Arrest van het Hof (Eerste kamer) van 28 juli 2016.
Nils-Johannes Kratzer tegen R+V Allgemeine Versicherung AG.
Prejudiciële verwijzing – Sociale politiek – Richtlijn 2000/78/EG – Gelijke behandeling in arbeid en beroep – Artikel 3, lid 1, onder a) – Richtlijn 2006/54/EG – Gelijke kansen en gelijke behandeling van mannen en vrouwen in arbeid en beroep – Artikel 14, lid 1, onder a) – Werkingssfeer – Begrip ‚toegang tot arbeid in loondienst of als zelfstandige en tot een beroep’ – Indiening van een sollicitatie naar een post die ertoe strekt de formele status van sollicitant te verkrijgen, alleen om schadevergoeding wegens discriminatie te vorderen – Rechtsmisbruik.
Zaak C-423/15.

Court reports – general

Zaak C‑423/15

Nils-Johannes Kratzer

tegen

R+V Allgemeine Versicherung AG

(verzoek om een prejudiciële beslissing, ingediend door het Bundesarbeitsgericht)
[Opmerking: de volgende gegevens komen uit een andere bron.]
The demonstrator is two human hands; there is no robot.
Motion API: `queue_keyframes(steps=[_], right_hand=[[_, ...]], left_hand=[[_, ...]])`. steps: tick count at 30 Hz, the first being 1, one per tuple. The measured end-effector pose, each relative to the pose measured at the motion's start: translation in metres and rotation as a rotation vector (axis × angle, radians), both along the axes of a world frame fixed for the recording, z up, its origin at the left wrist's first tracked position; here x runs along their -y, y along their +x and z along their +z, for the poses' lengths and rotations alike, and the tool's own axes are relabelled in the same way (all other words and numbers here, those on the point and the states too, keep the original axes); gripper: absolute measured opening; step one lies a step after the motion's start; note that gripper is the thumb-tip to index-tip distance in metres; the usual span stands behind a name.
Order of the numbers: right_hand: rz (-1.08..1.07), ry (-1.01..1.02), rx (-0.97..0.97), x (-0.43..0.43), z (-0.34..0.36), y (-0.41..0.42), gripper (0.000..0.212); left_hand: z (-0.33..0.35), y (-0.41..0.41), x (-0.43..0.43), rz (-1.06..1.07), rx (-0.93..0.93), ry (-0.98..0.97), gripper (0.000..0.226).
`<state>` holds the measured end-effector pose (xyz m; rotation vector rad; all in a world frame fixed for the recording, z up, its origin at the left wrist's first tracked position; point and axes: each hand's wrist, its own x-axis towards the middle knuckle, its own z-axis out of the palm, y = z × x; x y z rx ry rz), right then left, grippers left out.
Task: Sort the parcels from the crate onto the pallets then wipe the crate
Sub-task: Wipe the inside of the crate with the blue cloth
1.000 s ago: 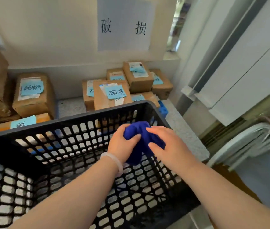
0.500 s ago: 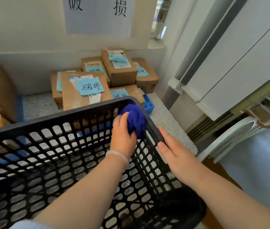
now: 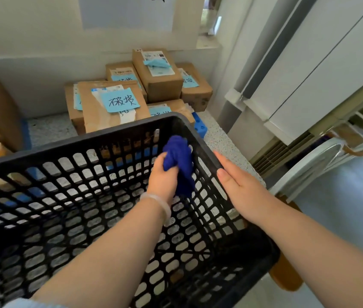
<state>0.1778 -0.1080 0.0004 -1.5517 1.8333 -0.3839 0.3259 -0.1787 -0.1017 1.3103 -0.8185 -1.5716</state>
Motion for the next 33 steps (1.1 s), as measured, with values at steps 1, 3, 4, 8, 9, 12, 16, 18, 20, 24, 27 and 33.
queue_keyframes(steps=[1, 3, 4, 8, 9, 12, 16, 18, 20, 24, 27, 33], right_hand=[[-0.010, 0.005, 0.012, -0.001, 0.001, 0.001, 0.049], [-0.036, 0.001, 0.050, -0.003, 0.004, 0.002, 0.048], [-0.042, -0.010, 0.072, -0.003, 0.005, 0.003, 0.047], [-0.049, -0.017, 0.169, -0.006, 0.008, 0.005, 0.046], [-0.046, -0.018, 0.193, -0.006, 0.008, 0.005, 0.046], [-0.020, -0.005, 0.196, -0.006, 0.006, 0.004, 0.046], [-0.024, 0.013, 0.158, -0.005, 0.004, 0.003, 0.046], [-0.020, 0.008, 0.140, -0.005, 0.005, 0.004, 0.046], [-0.028, 0.015, 0.135, -0.005, 0.006, 0.005, 0.046], [-0.024, 0.013, 0.119, -0.008, 0.006, 0.004, 0.046], [-0.026, 0.002, 0.100, -0.010, 0.007, 0.004, 0.045], [-0.012, 0.011, 0.077, -0.006, 0.007, 0.004, 0.046]], left_hand=[[0.010, 0.007, -0.001, -0.017, -0.033, -0.081, 0.031], [0.044, -0.004, 0.007, -0.002, -0.039, -0.232, 0.030], [0.056, -0.010, 0.012, 0.195, -0.030, -0.321, 0.024], [0.042, -0.018, -0.013, 0.199, 0.349, -0.529, 0.021], [0.032, -0.019, -0.032, -0.102, 0.382, -0.444, 0.030], [0.010, -0.018, -0.064, -0.328, 0.353, -0.369, 0.039], [0.003, -0.011, -0.073, -0.590, 0.425, -0.408, 0.047], [-0.004, -0.005, -0.075, -0.671, 0.498, -0.400, 0.050], [-0.017, -0.004, -0.078, -0.818, 0.650, -0.402, 0.051], [-0.053, -0.009, -0.108, -1.244, 0.860, -0.246, 0.053], [-0.045, -0.009, -0.094, -1.032, 0.672, -0.113, 0.040], [0.011, 0.012, -0.018, -0.093, 0.000, 0.125, 0.028]])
„Prejudiciële verwijzing — Sociale politiek — Richtlijn 2000/78/EG — Gelijke behandeling in arbeid en beroep — Artikel 3, lid 1, onder a) — Richtlijn 2006/54/EG — Gelijke kansen en gelijke behandeling van mannen en vrouwen in arbeid en beroep — Artikel 14, lid 1, onder a) — Werkingssfeer — Begrip ‚toegang tot arbeid in loondienst of als zelfstandige en tot een beroep’ — Indiening van een sollicitatie naar een post die ertoe strekt de formele status van sollicitant te verkrijgen, alleen om schadevergoeding wegens discriminatie te vorderen — Rechtsmisbruik”
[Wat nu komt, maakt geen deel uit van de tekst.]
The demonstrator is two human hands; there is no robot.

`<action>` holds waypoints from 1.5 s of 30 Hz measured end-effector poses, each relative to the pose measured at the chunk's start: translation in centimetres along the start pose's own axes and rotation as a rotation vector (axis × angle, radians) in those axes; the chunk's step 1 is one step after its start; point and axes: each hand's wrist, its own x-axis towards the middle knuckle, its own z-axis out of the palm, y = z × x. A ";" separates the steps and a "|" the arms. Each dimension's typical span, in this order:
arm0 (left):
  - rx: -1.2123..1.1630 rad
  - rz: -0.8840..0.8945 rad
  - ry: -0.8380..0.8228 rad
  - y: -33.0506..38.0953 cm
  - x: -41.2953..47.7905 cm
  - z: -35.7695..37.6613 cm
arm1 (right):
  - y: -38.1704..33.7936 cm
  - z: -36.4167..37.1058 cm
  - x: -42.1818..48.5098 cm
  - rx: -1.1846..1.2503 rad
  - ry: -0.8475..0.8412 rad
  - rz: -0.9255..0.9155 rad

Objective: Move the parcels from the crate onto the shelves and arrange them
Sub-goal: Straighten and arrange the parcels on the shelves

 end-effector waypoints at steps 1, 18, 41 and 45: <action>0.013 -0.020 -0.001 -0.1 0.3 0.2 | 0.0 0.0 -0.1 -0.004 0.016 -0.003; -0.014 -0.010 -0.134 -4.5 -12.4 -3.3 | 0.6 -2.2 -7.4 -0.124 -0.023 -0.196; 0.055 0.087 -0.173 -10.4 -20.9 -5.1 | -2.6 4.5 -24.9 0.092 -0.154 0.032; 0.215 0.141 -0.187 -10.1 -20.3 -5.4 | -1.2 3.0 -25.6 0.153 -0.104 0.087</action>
Samenvatting – Arrest van het Hof (Eerste kamer) van 28 juli 2016

  1. Prejudiciële vragen – Bevoegdheid van het Hof – Grenzen – Bevoegdheid van de nationale rechter – Vaststelling en beoordeling van de feiten van het geding

    (Art. 267 VWEU)

  2. Recht van de Europese Unie – Misbruik van een uit een Uniebepaling voortvloeiend recht – Handelingen die misbruik opleveren – Factoren die in aanmerking moeten worden genomen – Toetsing door de nationale rechterlijke instantie

  3. Sociale politiek – Gelijke behandeling in arbeid en beroep – Richtlijnen 2000/78 en 2006/54 – Werkingssfeer – Begrip „toegang tot arbeid in loondienst of als zelfstandige en tot een beroep” – Indiening van een sollicitatie naar een post die ertoe strekt de formele status van sollicitant te verkrijgen, alleen om schadevergoeding wegens discriminatie te vorderen – Daarvan uitgesloten – Rechtsmisbruik – Voorwaarde

    [Richtlijn 2006/54 van het Europees Parlement en de Raad, art. 14, lid 1, a), 18 en 25; richtlijn 2000/78 van de Raad, art. 3, lid 1, a), en 17]
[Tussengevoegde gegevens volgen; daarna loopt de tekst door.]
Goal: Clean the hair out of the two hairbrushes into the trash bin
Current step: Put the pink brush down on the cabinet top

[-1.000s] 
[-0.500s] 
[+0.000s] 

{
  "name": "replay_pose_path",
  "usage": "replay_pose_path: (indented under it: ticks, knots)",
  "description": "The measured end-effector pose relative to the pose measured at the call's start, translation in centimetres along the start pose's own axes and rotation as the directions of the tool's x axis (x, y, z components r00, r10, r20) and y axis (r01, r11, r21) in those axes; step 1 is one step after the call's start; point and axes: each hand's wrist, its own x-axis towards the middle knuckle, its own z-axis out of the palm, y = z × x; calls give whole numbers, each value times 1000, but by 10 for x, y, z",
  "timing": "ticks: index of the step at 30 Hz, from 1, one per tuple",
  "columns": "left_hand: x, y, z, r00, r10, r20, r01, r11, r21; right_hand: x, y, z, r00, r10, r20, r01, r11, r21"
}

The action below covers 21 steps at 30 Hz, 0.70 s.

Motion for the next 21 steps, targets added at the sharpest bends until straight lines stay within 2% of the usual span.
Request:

  1.  Zie de tekst van de beslissing.

    (cf. punt 27)

  2.  Zie de tekst van de beslissing.

    (cf. punten 37‑42)

  3.  Artikel 3, lid 1, onder a), van richtlijn 2000/78 tot instelling van een algemeen kader voor gelijke behandeling in arbeid en beroep en artikel 14, lid 1, onder a), van richtlijn 2006/54 betreffende de toepassing van het beginsel van gelijke kansen en gelijke behandeling van mannen en vrouwen in arbeid en beroep moeten aldus worden uitgelegd dat een situatie waarin een persoon die door te solliciteren naar een post niet beoogt deze post te krijgen, maar alleen de formele status van sollicitant te verkrijgen, met als enige doel een schadevergoeding te vorderen, niet valt onder het begrip „toegang tot arbeid in loondienst en tot een beroep” in de zin van deze bepalingen en, indien de op grond van het Unierecht vereiste elementen voorhanden zijn, als rechtsmisbruik kan worden aangemerkt.

    Volgens de bewoordingen zelf van de titel van deze richtlijnen hebben deze immers betrekking op arbeid en beroep.

    Een persoon die solliciteert naar een post in bovengenoemde omstandigheden wil echter kennelijk niet de post krijgen waarnaar hij formeel solliciteert. Hij kan zich bijgevolg niet beroepen op de door de richtlijnen 2000/78 en 2006/54 geboden bescherming. Een andere uitlegging zou onverenigbaar zijn met het door deze richtlijnen nagestreefde doel dat erin bestaat voor eenieder gelijke behandeling te waarborgen „in arbeid en beroep” door de betrokkenen een doeltreffende bescherming te bieden tegen bepaalde vormen van discriminatie, met name inzake „toegang tot het arbeidsproces”.

    Voorts kan een dergelijke persoon in deze omstandigheden niet worden beschouwd als „slachtoffer”, in de zin van artikel 17 van richtlijn 2000/78 en artikel 25 van richtlijn 2006/54, of als „persoon” die „schade” heeft geleden, in de zin van artikel 18 van richtlijn 2006/54.